[What the task asks]
Print the listing below exactly, leaving nothing out.

[Collected material]
################

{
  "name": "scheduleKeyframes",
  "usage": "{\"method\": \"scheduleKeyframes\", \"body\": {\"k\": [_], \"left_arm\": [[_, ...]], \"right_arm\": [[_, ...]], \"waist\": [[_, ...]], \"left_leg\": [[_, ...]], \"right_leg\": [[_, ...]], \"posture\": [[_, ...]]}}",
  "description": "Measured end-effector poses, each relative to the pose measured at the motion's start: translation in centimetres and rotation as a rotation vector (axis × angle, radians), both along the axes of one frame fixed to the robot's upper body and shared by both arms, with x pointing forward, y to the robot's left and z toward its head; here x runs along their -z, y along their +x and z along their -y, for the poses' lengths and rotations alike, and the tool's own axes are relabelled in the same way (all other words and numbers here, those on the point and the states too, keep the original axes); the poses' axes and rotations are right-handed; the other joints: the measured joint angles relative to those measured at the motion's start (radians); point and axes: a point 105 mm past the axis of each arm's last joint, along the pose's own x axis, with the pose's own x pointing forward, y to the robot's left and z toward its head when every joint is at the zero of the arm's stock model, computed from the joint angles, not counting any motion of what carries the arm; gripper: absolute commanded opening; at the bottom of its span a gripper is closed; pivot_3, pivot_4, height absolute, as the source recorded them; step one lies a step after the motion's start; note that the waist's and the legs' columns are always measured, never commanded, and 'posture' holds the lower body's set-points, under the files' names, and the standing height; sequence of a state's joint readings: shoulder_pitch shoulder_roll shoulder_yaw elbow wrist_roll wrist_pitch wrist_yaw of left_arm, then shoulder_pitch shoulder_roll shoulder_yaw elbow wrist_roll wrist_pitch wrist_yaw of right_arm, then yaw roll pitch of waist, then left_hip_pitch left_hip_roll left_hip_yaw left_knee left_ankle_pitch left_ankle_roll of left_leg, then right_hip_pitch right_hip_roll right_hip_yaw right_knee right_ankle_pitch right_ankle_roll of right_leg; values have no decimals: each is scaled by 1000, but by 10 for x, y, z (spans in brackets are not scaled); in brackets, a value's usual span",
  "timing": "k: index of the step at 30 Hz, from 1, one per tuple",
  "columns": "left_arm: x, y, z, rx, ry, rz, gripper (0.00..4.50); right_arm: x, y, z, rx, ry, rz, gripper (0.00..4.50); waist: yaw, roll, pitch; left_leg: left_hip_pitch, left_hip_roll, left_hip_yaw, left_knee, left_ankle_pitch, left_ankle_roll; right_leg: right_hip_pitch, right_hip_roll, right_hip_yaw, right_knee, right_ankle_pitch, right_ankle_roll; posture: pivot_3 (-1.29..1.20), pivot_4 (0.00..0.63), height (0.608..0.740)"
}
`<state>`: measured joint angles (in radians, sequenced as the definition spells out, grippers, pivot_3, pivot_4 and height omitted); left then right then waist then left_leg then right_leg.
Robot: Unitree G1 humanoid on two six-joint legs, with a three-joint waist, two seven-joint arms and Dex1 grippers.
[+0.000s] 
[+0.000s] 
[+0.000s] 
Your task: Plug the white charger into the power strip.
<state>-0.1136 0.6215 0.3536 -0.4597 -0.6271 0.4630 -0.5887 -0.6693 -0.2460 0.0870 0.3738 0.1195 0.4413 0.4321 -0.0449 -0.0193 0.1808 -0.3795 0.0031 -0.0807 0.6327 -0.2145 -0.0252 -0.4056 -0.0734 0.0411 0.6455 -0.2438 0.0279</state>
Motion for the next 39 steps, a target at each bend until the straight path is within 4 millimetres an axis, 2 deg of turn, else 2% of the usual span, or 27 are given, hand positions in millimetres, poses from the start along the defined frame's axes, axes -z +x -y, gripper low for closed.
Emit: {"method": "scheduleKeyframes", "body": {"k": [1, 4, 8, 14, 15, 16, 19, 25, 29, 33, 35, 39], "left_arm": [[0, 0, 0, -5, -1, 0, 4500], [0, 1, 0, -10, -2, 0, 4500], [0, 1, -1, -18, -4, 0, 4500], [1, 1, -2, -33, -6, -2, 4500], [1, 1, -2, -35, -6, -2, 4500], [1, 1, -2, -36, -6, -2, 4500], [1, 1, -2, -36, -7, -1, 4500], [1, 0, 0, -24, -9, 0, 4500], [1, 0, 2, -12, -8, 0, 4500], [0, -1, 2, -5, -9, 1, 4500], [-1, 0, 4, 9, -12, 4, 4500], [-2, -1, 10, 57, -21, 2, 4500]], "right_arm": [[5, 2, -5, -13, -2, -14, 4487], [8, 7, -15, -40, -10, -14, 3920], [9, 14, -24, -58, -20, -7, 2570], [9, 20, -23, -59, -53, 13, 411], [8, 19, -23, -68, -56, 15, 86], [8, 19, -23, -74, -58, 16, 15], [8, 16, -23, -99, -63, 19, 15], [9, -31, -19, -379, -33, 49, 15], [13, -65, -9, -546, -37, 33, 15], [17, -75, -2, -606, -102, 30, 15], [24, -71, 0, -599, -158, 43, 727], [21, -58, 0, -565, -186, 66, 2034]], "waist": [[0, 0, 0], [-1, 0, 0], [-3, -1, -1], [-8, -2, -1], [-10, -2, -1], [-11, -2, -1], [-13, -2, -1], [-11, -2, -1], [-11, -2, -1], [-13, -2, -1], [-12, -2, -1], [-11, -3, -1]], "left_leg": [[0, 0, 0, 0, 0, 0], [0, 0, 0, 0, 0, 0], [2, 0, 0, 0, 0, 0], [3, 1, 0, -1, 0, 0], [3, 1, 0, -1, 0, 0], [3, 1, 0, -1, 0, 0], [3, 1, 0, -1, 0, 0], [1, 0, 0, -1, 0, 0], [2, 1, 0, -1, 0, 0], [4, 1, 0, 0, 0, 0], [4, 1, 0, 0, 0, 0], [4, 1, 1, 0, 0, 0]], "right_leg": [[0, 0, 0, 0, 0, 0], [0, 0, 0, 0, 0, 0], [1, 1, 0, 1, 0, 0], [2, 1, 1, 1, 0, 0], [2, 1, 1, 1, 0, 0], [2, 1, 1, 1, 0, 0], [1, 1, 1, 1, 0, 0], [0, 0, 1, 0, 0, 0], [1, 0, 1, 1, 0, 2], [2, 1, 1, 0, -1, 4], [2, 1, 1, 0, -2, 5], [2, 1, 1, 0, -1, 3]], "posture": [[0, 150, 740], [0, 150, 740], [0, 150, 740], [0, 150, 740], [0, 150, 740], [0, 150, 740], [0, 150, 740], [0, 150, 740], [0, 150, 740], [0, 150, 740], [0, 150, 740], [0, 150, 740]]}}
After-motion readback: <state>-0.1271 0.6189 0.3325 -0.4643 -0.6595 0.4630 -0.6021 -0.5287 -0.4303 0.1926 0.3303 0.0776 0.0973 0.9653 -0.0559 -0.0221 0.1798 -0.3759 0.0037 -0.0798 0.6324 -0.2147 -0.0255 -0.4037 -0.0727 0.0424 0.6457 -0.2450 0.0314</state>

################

[Solution for this task]
{
  "name": "scheduleKeyframes",
  "usage": "{\"method\": \"scheduleKeyframes\", \"body\": {\"k\": [_], \"left_arm\": [[_, ...]], \"right_arm\": [[_, ...]], \"waist\": [[_, ...]], \"left_leg\": [[_, ...]], \"right_leg\": [[_, ...]], \"posture\": [[_, ...]]}}",
  "description": "Measured end-effector poses, each relative to the pose measured at the motion's start: translation in centimetres and rotation as a rotation vector (axis × angle, radians), both along the axes of one frame fixed to the robot's upper body and shared by both arms, with x pointing forward, y to the robot's left and z toward its head; here x runs along their -z, y along their +x and z along their -y, for the poses' lengths and rotations alike, and the tool's own axes are relabelled in the same way (all other words and numbers here, those on the point and the states too, keep the original axes); the poses' axes and rotations are right-handed; the other joints: the measured joint angles relative to those measured at the motion's start (radians); point and axes: a point 105 mm past the axis of each arm's last joint, along the pose's own x axis, with the pose's own x pointing forward, y to the robot's left and z toward its head when every joint is at the zero of the arm's stock model, computed from the joint angles, not counting any motion of what carries the arm; gripper: absolute commanded opening; at the bottom of its span a gripper is closed; pivot_3, pivot_4, height absolute, as the source recorded them; step one lies a step after the motion's start; note that the waist's and the legs' columns are always measured, never commanded, and 'posture' holds the lower body's set-points, under the files' names, and the standing height; sequence of a state's joint readings: shoulder_pitch shoulder_roll shoulder_yaw elbow wrist_roll wrist_pitch wrist_yaw of left_arm, then shoulder_pitch shoulder_roll shoulder_yaw elbow wrist_roll wrist_pitch wrist_yaw of right_arm, then yaw roll pitch of waist, then left_hip_pitch left_hip_roll left_hip_yaw left_knee left_ankle_pitch left_ankle_roll of left_leg, then right_hip_pitch right_hip_roll right_hip_yaw right_knee right_ankle_pitch right_ankle_roll of right_leg; values have no decimals: each is scaled by 1000, but by 10 for x, y, z (spans in brackets are not scaled); in brackets, a value's usual span",
  "timing": "k: index of the step at 30 Hz, from 1, one per tuple",
  "columns": "left_arm: x, y, z, rx, ry, rz, gripper (0.00..4.50); right_arm: x, y, z, rx, ry, rz, gripper (0.00..4.50); waist: yaw, roll, pitch; left_leg: left_hip_pitch, left_hip_roll, left_hip_yaw, left_knee, left_ankle_pitch, left_ankle_roll; right_leg: right_hip_pitch, right_hip_roll, right_hip_yaw, right_knee, right_ankle_pitch, right_ankle_roll; posture: pivot_3 (-1.29..1.20), pivot_4 (0.00..0.63), height (0.608..0.740)"
}
`<state>`: measured joint angles (in radians, sequenced as the definition spells out, grippers, pivot_3, pivot_4 and height omitted); left then right then waist then left_leg then right_leg.
Robot: Unitree G1 humanoid on two six-joint legs, with a three-joint waist, two seven-joint arms and Dex1 grippers.
[+0.000s] 
[+0.000s] 
[+0.000s] 
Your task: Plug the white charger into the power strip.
<state>-0.1136 0.6215 0.3536 -0.4597 -0.6271 0.4630 -0.5887 -0.6693 -0.2460 0.0870 0.3738 0.1195 0.4413 0.4321 -0.0449 -0.0193 0.1808 -0.3795 0.0031 -0.0807 0.6327 -0.2145 -0.0252 -0.4056 -0.0734 0.0411 0.6455 -0.2438 0.0279</state>
Motion for the next 39 steps, a target at each bend until the straight path is within 4 millimetres an axis, 2 deg of turn, else 2% of the usual span, or 27 are given, hand positions in millimetres, poses from the start along the defined frame's axes, axes -z +x -y, gripper low for closed.
Emit: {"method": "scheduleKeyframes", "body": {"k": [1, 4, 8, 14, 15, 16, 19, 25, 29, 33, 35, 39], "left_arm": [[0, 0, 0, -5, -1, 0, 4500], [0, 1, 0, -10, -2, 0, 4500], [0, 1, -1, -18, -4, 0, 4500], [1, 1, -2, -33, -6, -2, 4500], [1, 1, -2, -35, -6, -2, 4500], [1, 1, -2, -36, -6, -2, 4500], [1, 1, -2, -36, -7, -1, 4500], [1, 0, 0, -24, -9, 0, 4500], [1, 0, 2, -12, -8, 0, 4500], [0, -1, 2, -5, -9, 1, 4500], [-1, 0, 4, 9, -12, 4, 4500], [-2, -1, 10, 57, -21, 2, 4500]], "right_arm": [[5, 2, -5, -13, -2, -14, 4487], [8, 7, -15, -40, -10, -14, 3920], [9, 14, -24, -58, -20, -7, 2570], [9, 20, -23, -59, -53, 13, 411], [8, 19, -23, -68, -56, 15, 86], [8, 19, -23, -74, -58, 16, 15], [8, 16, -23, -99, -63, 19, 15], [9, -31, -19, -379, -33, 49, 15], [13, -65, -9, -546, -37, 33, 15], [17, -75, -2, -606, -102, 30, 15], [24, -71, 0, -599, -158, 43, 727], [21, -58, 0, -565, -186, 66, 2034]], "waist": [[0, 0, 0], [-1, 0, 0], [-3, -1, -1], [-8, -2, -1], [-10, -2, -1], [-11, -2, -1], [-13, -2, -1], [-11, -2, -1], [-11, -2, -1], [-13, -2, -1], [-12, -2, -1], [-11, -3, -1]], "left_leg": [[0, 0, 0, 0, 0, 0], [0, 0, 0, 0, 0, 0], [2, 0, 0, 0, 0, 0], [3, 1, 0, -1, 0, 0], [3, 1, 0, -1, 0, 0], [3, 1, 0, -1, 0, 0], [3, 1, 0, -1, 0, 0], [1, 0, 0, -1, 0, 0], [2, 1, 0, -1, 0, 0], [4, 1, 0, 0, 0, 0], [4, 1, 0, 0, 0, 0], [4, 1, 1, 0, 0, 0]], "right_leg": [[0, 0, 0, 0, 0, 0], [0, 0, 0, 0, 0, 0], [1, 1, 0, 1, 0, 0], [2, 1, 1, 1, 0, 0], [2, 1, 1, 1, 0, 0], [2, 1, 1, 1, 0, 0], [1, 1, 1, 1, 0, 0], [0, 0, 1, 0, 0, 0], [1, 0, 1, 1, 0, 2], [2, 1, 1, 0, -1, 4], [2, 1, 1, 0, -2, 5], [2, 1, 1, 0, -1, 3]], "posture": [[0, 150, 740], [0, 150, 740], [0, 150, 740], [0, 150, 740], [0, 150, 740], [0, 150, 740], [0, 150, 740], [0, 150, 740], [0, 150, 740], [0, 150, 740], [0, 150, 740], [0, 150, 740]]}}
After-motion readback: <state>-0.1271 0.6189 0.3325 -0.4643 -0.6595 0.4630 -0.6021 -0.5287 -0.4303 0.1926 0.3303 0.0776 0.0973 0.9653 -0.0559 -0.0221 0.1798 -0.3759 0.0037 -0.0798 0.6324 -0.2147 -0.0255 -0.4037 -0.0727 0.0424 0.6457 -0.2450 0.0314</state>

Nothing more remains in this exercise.